Os casos remetem a processos administrativos instaurados em 2010, na esteira do que pode ser considerada a primeira forte fiscalização da Anatel sobre os bens reversíveis, a partir de 2009, que identificou inconsistências nas listas desses bens apresentadas pelas concessionárias.
Na ocasião, a agência chegou a baixar cautelares contra várias empresas, exigindo inventários completos e, em particular, reafirmando que elas estava m proibidas de realizar qualquer alienação preceituada no Regulamento de Controle de Bens Reversíveis”. Menos de dois anos depois, a Oi particularmente foi flagrada tentando vender 89 imóveis.

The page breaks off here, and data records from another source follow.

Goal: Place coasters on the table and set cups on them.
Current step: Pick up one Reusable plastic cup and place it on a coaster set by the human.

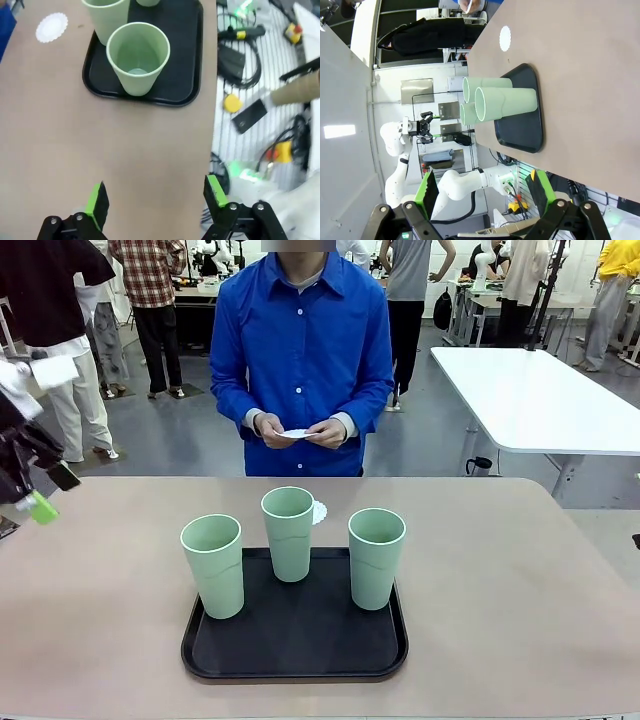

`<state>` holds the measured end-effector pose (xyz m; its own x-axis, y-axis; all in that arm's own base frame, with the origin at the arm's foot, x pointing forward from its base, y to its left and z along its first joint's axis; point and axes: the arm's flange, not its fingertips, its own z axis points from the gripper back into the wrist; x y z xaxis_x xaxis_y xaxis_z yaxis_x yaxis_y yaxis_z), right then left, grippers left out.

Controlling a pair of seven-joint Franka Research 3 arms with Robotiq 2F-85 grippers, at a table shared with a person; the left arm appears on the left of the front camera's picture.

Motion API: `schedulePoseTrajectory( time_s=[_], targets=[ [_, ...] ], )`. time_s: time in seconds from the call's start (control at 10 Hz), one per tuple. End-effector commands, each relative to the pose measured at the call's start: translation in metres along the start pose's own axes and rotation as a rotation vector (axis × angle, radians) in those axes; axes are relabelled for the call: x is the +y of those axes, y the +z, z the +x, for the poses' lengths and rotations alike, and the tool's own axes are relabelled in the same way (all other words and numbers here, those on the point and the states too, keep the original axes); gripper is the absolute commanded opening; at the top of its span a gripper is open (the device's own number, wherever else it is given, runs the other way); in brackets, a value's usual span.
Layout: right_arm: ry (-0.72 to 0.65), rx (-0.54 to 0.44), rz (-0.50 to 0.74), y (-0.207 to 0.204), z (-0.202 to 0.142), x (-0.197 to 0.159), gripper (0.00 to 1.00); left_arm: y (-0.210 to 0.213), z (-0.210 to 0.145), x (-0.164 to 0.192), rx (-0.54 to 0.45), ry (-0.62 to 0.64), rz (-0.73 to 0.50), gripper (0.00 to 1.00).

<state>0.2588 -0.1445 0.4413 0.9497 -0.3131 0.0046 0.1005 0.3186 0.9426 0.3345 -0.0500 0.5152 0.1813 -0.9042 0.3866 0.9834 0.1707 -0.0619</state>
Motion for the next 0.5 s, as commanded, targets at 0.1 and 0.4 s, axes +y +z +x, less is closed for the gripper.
schedulePoseTrajectory(
  time_s=[0.1, 0.4],
  targets=[
    [0.001, -0.004, 0.018, 0.0, 0.002, 0.0, 1.0, -0.048, 0.01, -0.01, 0.0, -0.11, 0.116, 1.0],
    [0.001, -0.004, 0.018, 0.0, 0.002, 0.0, 1.0, -0.047, 0.015, -0.01, 0.019, -0.115, 0.097, 1.0]
  ],
)
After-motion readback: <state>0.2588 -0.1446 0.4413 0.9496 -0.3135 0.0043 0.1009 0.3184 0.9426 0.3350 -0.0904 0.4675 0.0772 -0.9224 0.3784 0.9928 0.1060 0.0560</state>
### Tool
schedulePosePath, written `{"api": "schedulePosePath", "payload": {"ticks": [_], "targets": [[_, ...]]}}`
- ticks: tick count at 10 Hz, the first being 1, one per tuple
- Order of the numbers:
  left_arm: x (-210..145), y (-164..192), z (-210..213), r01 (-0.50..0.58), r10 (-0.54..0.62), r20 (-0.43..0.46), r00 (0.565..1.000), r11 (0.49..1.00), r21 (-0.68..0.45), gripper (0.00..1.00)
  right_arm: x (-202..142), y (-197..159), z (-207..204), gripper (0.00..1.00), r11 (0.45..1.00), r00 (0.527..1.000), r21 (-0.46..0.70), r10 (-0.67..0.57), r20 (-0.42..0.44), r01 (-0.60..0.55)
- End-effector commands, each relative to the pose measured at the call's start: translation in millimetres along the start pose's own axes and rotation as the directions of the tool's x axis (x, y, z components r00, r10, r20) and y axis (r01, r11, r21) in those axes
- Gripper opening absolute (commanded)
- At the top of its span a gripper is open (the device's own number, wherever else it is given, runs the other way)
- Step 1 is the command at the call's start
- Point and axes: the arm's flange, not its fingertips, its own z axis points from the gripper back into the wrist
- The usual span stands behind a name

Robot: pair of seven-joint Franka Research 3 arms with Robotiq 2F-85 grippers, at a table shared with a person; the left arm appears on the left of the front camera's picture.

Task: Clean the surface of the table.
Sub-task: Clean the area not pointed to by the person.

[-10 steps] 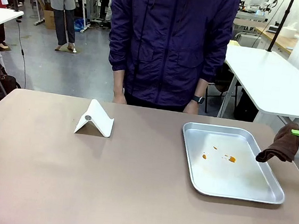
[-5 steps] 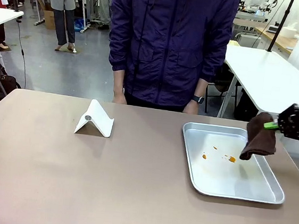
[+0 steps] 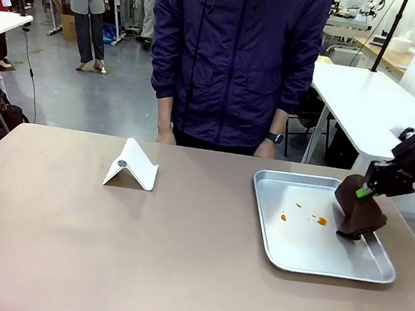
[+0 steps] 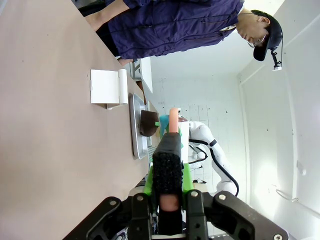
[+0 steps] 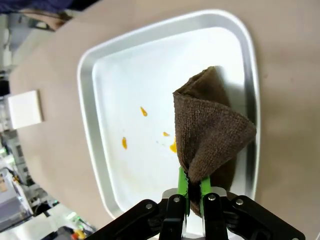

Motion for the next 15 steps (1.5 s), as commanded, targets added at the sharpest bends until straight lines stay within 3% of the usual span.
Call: {"api": "schedulePosePath", "payload": {"ticks": [1, 5, 7, 9, 13, 15], "targets": [[-1, -5, 3, -0.001, 0.001, -0.003, 1.0, 1.0, -0.017, 0.22, 14, 13, -35, 0.1, 1.0, 0.999, 0.022, 0.004, -0.038, -0.003], [-1, -5, 3, -0.001, 0.001, -0.003, 1.0, 1.0, -0.017, 0.22, 19, 42, -100, 0.1, 0.977, 0.994, 0.212, 0.001, -0.112, 0.023], [-1, -5, 3, -0.001, 0.001, -0.003, 1.0, 1.0, -0.017, 0.22, 10, 58, -115, 0.1, 0.951, 0.991, 0.308, 0.065, -0.114, -0.027], [-1, -5, 3, -0.001, 0.001, -0.003, 1.0, 1.0, -0.017, 0.22, -1, 75, -129, 0.1, 0.929, 0.975, 0.366, 0.126, -0.182, -0.051], [-1, -5, 3, -0.001, 0.001, -0.003, 1.0, 1.0, -0.017, 0.22, -24, 90, -135, 0.1, 0.908, 0.908, 0.288, 0.367, -0.202, -0.303], [-1, -5, 3, -0.001, 0.001, -0.003, 1.0, 1.0, -0.017, 0.22, -28, 82, -132, 0.1, 0.903, 0.86, 0.213, 0.423, -0.286, -0.374]]}}
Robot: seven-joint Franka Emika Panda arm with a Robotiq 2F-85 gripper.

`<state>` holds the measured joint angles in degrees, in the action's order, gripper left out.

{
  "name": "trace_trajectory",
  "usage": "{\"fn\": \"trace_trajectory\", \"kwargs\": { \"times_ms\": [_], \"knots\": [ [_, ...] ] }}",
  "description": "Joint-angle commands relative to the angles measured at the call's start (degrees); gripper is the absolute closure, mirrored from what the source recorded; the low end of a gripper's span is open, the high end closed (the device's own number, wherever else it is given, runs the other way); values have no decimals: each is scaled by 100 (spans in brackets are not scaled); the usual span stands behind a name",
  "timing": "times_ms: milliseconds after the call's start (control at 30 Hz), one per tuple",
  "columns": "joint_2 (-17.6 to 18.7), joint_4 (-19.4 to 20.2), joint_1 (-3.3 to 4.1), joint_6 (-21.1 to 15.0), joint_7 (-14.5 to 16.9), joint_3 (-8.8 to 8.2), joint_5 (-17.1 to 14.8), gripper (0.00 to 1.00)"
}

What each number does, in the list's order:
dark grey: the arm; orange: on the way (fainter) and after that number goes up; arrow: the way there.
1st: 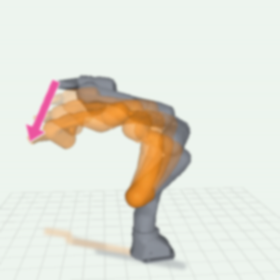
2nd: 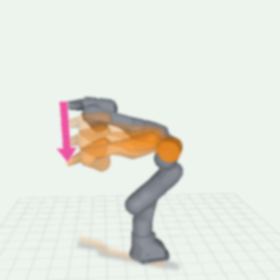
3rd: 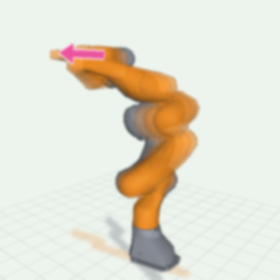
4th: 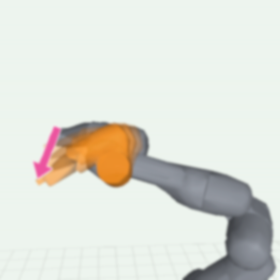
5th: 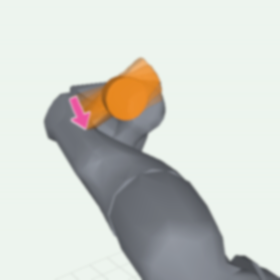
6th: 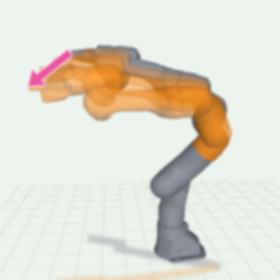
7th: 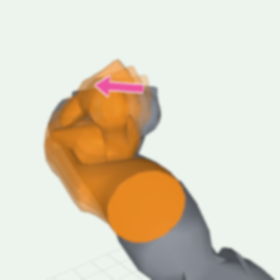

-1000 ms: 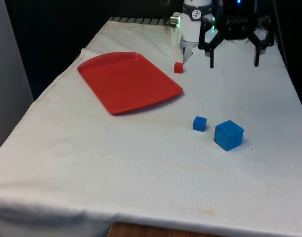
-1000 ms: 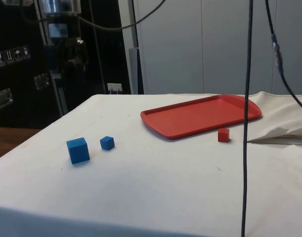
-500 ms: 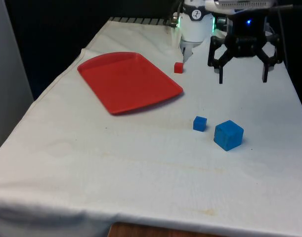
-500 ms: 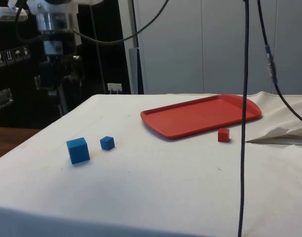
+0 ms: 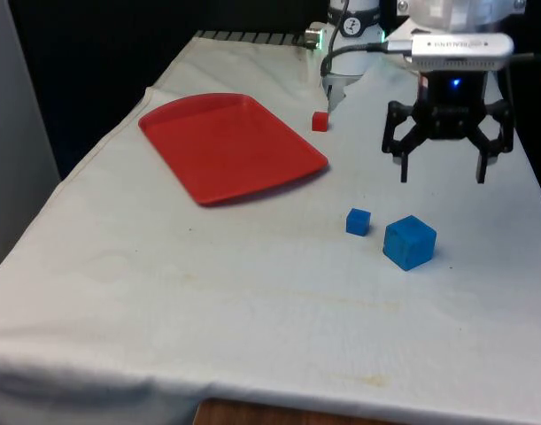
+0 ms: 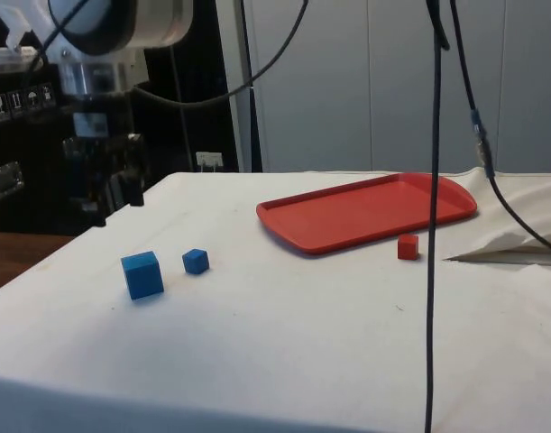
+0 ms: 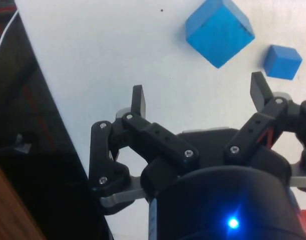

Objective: Pick up the largest block and place it onto the tray.

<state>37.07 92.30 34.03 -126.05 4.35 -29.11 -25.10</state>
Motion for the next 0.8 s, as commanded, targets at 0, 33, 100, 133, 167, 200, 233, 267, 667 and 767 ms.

As polêmicas sobre os bens reversíveis são vastas, mas é crescente na Anatel a ideia de que uma revisão do modelo de concessão passa pela eliminação do instituto dos bens reversíveis. O presidente da agência, João Rezende, reafirmou nesta quinta que “temos que pensar essa questão da reversibilidade, teremos que enfrentar esse debate”.